No shouting. No kicking. He just remained silent. He stood up, took a deep breath, and left the house.
After that, it was like my world froze. It was like I wanted to disappear. I wanted to take everything back.
But it's too late.
I left home. I didn't talk to Brother Mark anymore. Not because I didn't want to — but because I knew I had to. I didn't want to continue destroying a life that could have been saved.
I went to counseling. Not to forget, but to understand why I did it. And most importantly, to learn how to start over.

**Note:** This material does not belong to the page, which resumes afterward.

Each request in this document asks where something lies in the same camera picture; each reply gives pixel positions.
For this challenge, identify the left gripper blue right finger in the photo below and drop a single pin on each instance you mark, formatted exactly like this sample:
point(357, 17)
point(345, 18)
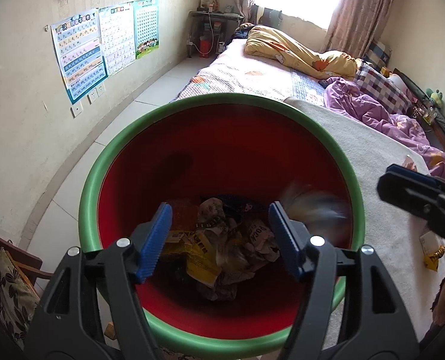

I didn't try to be forgiven right away. I started by simply admitting to myself that I was wrong.
And little by little, I learned to love myself without having to take from others.
It's been over a year since that happened. I haven't heard from Kuya Mark. Sister, she has a new life too. She's happy, based on her posts. I always pray that those smiles are real.
Me? I haven't made much progress yet, but I feel lighter. There's a little peace now. I'm no longer the woman who's willing to destroy a home just to fill her own emptiness.
Now, I work in the province. Life is quiet. I still have a lot to deal with — but I am more true to myself. And I choose the right more, even when it's difficult.
I won't judge you. Because I know that sometimes, it's not just the heart that's at fault — but also the confusion, the fear, the sadness.
But hopefully, you choose to leave while there is still something good left. Choose to start even if it hurts. Because the day will come... you will also be able to forgive yourself.
And as I am doing now, you will learn to love again — without having to break anything.